I'm really glad I found this forum also. I've been feeling pretty bummed out about after being told I shouldn't do any activities where I could receive a head injury. I didn't have a DVT but I did suffer a major "lung attack" with multiple PEs. I ended up with 10 large bold clots in my lungs and dang near lost my life. The Hemotologist was totally bewildered by the whole thing and basically couldn't explain how I didn't die. After genetic testing it turns out I have 4 genetic abnormalities: protein C & S deficiencies, elevated homocysteine level + MTHFR. Long story short, my blood persistently wants to clot. Therefore I'm on Coumadin and Folic acid.
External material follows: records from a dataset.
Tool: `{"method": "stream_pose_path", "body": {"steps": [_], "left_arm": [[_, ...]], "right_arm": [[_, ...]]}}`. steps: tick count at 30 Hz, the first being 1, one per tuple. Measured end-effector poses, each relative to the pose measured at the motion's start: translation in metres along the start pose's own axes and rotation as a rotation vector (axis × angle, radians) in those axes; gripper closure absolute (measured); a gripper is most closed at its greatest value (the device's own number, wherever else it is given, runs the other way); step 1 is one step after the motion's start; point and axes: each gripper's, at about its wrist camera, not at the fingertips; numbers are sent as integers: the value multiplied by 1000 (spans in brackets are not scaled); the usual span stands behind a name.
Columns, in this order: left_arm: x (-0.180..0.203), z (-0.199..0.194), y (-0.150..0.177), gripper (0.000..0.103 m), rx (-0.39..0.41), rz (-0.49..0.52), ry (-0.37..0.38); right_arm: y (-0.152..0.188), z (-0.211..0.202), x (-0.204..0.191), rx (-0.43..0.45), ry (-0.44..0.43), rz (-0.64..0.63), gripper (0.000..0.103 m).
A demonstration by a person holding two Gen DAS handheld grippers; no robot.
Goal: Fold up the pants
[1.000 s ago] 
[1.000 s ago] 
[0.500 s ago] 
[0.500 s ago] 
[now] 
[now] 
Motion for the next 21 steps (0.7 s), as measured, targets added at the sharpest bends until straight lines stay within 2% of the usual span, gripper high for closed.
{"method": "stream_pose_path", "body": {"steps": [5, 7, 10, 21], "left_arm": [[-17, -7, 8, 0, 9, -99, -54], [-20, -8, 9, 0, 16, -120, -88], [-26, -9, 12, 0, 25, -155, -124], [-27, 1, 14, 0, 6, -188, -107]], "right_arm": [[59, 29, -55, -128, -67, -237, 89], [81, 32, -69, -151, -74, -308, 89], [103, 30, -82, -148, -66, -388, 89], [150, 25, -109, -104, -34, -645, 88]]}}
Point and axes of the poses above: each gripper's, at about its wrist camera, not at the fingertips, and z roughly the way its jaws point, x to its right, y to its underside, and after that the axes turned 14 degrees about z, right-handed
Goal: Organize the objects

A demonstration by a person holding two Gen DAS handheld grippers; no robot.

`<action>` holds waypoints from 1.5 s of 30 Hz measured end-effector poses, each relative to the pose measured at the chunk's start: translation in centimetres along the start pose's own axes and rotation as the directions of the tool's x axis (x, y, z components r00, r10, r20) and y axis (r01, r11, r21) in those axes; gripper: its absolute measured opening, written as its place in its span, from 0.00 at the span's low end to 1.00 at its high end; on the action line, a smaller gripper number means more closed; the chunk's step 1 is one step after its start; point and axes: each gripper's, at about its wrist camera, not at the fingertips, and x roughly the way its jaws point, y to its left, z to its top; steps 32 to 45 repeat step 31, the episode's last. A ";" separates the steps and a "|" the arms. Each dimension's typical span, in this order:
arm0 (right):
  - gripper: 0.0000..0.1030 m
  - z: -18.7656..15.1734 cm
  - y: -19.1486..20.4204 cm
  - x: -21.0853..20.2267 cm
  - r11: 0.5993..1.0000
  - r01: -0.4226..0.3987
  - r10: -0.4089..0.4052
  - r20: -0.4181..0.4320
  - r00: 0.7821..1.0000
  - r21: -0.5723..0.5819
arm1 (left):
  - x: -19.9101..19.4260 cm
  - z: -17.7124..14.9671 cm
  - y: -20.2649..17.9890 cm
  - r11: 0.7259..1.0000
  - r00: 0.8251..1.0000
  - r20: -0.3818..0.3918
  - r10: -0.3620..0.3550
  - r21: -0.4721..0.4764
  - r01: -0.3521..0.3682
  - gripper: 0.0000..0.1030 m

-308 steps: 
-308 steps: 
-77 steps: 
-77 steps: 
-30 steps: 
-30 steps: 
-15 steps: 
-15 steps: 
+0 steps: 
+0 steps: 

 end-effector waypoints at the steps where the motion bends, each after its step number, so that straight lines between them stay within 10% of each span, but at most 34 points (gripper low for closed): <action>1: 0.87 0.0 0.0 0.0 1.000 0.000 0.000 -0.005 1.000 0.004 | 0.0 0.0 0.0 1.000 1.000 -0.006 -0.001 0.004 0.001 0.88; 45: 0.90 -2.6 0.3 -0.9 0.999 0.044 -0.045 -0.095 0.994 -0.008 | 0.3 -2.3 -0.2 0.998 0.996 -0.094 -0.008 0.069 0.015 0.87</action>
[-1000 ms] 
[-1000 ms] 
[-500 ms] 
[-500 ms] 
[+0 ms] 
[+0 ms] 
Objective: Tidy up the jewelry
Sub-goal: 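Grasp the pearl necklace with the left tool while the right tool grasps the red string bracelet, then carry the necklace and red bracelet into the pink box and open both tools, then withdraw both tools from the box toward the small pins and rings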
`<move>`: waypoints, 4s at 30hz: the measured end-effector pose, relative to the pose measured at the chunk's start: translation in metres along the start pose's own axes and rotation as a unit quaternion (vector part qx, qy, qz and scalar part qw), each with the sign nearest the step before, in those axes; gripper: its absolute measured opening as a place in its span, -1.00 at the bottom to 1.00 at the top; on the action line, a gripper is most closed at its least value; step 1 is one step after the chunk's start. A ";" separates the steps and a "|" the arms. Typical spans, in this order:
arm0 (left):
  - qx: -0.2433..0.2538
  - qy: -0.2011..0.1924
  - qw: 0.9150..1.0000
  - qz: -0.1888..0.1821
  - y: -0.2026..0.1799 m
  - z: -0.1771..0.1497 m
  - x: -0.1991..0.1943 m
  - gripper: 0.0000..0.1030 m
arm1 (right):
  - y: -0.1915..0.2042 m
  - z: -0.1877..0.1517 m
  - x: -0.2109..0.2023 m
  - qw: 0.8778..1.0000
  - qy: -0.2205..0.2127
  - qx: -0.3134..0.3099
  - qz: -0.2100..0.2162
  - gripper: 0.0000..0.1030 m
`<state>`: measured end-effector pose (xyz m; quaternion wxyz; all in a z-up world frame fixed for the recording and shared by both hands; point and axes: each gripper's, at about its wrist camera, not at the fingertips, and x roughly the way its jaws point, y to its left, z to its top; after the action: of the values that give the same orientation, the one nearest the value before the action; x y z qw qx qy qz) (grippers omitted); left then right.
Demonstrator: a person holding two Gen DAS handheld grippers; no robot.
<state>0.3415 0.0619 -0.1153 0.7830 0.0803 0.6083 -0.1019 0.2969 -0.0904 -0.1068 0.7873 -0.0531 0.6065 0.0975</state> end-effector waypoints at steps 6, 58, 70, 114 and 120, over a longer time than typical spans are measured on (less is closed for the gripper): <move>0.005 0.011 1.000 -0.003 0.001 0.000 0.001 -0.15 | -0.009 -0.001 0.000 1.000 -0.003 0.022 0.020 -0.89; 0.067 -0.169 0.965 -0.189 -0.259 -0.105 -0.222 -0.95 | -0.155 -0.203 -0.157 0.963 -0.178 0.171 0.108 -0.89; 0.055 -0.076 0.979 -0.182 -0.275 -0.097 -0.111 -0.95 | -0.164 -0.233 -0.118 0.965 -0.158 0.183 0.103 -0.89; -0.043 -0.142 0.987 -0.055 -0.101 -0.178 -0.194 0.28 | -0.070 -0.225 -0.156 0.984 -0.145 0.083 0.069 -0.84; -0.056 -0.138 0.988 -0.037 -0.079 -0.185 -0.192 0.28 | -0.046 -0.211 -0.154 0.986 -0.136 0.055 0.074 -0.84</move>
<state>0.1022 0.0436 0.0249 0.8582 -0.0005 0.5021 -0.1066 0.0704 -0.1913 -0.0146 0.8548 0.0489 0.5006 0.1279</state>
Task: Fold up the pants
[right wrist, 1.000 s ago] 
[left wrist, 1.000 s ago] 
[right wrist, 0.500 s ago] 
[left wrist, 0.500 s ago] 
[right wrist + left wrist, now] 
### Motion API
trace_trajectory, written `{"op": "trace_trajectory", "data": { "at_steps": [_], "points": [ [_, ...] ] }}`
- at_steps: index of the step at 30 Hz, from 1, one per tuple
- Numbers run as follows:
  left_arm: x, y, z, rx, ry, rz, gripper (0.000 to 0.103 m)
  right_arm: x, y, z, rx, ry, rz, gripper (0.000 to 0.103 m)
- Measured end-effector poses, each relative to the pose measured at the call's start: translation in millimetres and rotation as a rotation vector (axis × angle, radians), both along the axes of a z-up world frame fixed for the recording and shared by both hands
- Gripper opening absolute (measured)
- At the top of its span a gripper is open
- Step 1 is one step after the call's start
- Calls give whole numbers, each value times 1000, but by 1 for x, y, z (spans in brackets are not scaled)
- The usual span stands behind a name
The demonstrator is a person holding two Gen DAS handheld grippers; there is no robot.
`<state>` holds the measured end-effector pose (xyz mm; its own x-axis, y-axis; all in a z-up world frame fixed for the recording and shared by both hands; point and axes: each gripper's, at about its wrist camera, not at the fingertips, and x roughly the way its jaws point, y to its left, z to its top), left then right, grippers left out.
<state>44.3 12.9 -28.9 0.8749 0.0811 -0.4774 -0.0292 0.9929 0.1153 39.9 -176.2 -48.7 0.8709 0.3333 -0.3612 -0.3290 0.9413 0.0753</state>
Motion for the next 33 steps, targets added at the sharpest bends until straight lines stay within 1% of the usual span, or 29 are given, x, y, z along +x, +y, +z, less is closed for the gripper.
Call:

Well, it's been 3 months since the event, and I feel perfectly fine other than getting winded much faster than I used to and a little bit of weezing if I get really winded. I live in Colorado and love to bike, hike, snowboard, etc. I was thinking I wouldn't be allowed to ride ever again, but now I'm thinking I need to get another doctors opinion and see what they say. I think road riding is out because it's so easy to get hit by a careless driver, but I would love to get back on the trail again .


JP Nuts said:


> sandyeggo,
> My first blood clot years ago caused me to become depressed also. I felt my body let me down. I have since accepted the fact that my body inherited Verdan factor 5 which causes blood clots. I would ask to have my blood checked to find if I have the gene. I have been riding almost a year since starting on coumadin. My only issues so far have been from the cuts and scapes that bleed a bit longer but finally clot. Protect your head from blows as concern is cerebral bleeding.


----------



## JP Nuts (Jun 21, 2004)

Update 3 years later: I am still riding same exposure to risk. No body slam falls, only scrapes and scratches that bleed and are thinned w/ sweat riding back here in the Appalachians makes for lots of blood red. They clot soon enough for me not to be a worry. Successful rotator tear arthroscopy repair.


----------



## hi desert clyde (Sep 10, 2011)

Update (2 years after dvt) same same, warfarin for life and riding about 100-150
Miles a week. I figure life is too short to just give up riding or whatever, doc has 
Been supportive and so has wife. I am routinely riding tough trails and commuting to work as well.
I test my INR at home which is extremely helpful becuz I can test once a week which, for me, leads to more stable inr's. I take some pretty good falls including a recent tubeless blowout. Bruise a bit more and bleed a little longer but other than that..... Vaya con Dios.
Peace be with you.


----------



## 11053 (Sep 19, 2009)

Been riding on anticoagulants for 6+ years now.
Maintaining a stable INR in therapeutic range hasn't been too much of a hassle.
I ride a lot of DH.
A big crash was inevitable and it finally happened.
20+ mph in the air over a rock garden and clipped a pedal on a rock just after the front wheel touched down.
Cracked ribs, banged head, impact to shoulder that would likley have separated it if it hadn't already had a grade 3 separation.
INR was 2.7 the day of the crash according to the home monitor.
Didn't wake up dead the next day.
In a way the crash was a good thing. I don't feel quite as fragile. Maybe I got lucky, but maybe riding aggressively with an INR in the 2.5-3 range isn't as dangerous as some docs make it out to be.
Who knows?


----------



## hi desert clyde (Sep 10, 2011)

@11053,
Ridiculous man! That is crazy, but awesome! I agree with the INR thing. Of course everyone's different and there could be a whole plethora of factors but INR's between 2.5 and 3.5 aren't too dangerous in my mind. Most mountain bikers are in some sort of shape and that has a lot to do with it. The vast majority of folks on warfarin are not in riding shape and many are well over 65-70 years of age. Doctors base their logic and information they provide on statistics and limited experience through their own practice. Just my opinion and I don't know what the hell I'm talking about most of the time anyways. Crazy story but cool, it's motivating me to leave work early and go banzai.


----------



## pedaler845 (Jul 18, 2004)

I'm a new member to the Warfarin club, resurrecting this thread as I'm interested in hearing about riding & risk.
I ride techy x/c and Ive been limiting my risk by not doing big features.


----------



## pedaler845 (Jul 18, 2004)

I havent heard of liver & kidney problems due to Warfarin. Any leads that I can research?


----------



## hi desert clyde (Sep 10, 2011)

pedaler845 said:


> I'm a new member to the Warfarin club, resurrecting this thread as I'm interested in hearing about riding & risk.
> I ride techy x/c and Ive been limiting my risk by not doing big features.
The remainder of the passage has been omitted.